Institute of Molecular Medicine and Genetics, School of Medicine, Medical College of Georgia, Augusta, Georgia 30912

Address all correspondence and requests for reprints to: Darrell W. Brann, Ph.D., Professor and Associate Director, Institute of Neuroscience, Institute of Molecular Medicine and Genetics, Medical College of Georgia, 1120 15th Street, Augusta, Georgia 30912. E-mail: dbrann{at}mcg.edu.

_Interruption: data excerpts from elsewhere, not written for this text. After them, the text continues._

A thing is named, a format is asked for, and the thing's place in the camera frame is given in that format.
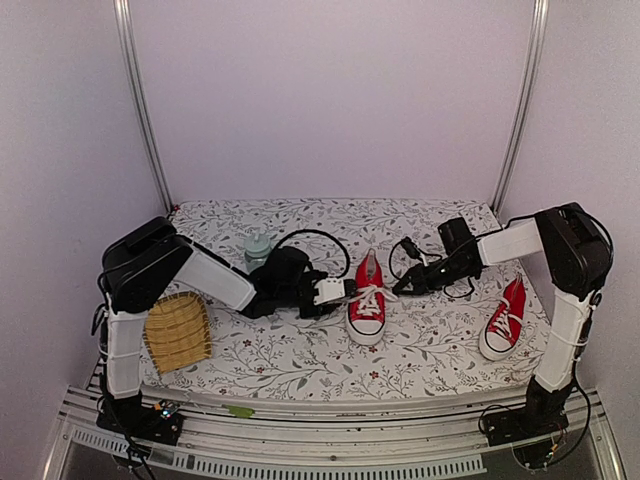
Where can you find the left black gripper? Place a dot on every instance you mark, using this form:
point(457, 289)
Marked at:
point(310, 314)

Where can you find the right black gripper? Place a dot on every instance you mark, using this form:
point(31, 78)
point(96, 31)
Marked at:
point(422, 284)

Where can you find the red sneaker with laces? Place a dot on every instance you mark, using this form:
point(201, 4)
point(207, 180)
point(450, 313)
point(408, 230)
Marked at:
point(366, 312)

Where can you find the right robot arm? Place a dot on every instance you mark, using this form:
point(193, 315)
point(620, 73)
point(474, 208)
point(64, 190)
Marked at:
point(579, 254)

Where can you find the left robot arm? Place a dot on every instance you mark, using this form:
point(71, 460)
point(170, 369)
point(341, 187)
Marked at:
point(138, 269)

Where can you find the floral patterned table mat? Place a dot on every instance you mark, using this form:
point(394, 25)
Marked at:
point(430, 345)

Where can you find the green tape piece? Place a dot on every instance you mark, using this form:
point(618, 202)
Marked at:
point(239, 411)

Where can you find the woven bamboo basket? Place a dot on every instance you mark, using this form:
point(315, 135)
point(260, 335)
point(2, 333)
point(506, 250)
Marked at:
point(177, 332)

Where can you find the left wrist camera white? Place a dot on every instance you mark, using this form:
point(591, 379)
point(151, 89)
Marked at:
point(333, 289)

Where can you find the front aluminium rail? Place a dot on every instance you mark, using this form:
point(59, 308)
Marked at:
point(429, 438)

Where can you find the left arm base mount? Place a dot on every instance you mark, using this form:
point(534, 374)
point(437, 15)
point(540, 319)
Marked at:
point(135, 421)

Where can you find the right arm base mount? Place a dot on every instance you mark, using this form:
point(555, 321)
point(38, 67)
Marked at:
point(503, 425)

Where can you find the right aluminium frame post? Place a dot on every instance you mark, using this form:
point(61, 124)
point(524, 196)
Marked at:
point(531, 67)

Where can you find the aluminium frame post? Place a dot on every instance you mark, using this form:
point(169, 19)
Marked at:
point(531, 67)
point(125, 29)

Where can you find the left aluminium frame post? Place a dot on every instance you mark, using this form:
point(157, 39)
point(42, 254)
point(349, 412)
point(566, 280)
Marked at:
point(125, 29)

The purpose of this study was to enhance our understanding of the mechanisms of neuronal death after focal cerebral ischemia and the neuroprotective effects of tamoxifen (TMX). The phosphorylation state of 31 protein kinases/signaling proteins and superoxide anion (O₂^–) production in the contralateral and ipsilateral cortex was measured after permanent middle cerebral artery occlusion (pMCAO) in ovariectomized rats treated with placebo or TMX. The study revealed that pMCAO modulated the phosphorylation of a number of kinases/proteins in the penumbra at 2 h after pMCAO. Of significant interest, phospho-ERK1/2 (pERK1/2) was elevated significantly after pMCAO. TMX attenuated the elevation of pERK1/2, an effect correlated with reduced infarct size. In situ detection of O₂^– production showed a significant elevation at 1–2 h after pMCAO in the ischemic cortex with enhanced oxidative damage detected at 24 h. ERK activation may be downstream of free radicals, a suggestion supported by the findings that cells positive for O₂^– had high pERK activation and that a superoxide dismutase (SOD) mimetic, tempol, significantly attenuated pERK activation after MCAO. TMX treatment significantly reduced the MCAO-induced elevation of O₂^– production, oxidative damage, and proapoptotic caspase-3 activation. Additionally, pMCAO induced a significant reduction in the levels of manganese SOD (MnSOD), which scavenge O₂^–, an effect largely prevented by TMX treatment, thus providing a potential mechanistic basis for the antioxidant effects of TMX. As a whole, these studies suggest that TMX neuroprotection may be achieved via an antioxidant mechanism that involves enhancement of primarily MnSOD levels, with a corresponding reduction of O₂^– production, and downstream kinase and caspase-3 activation.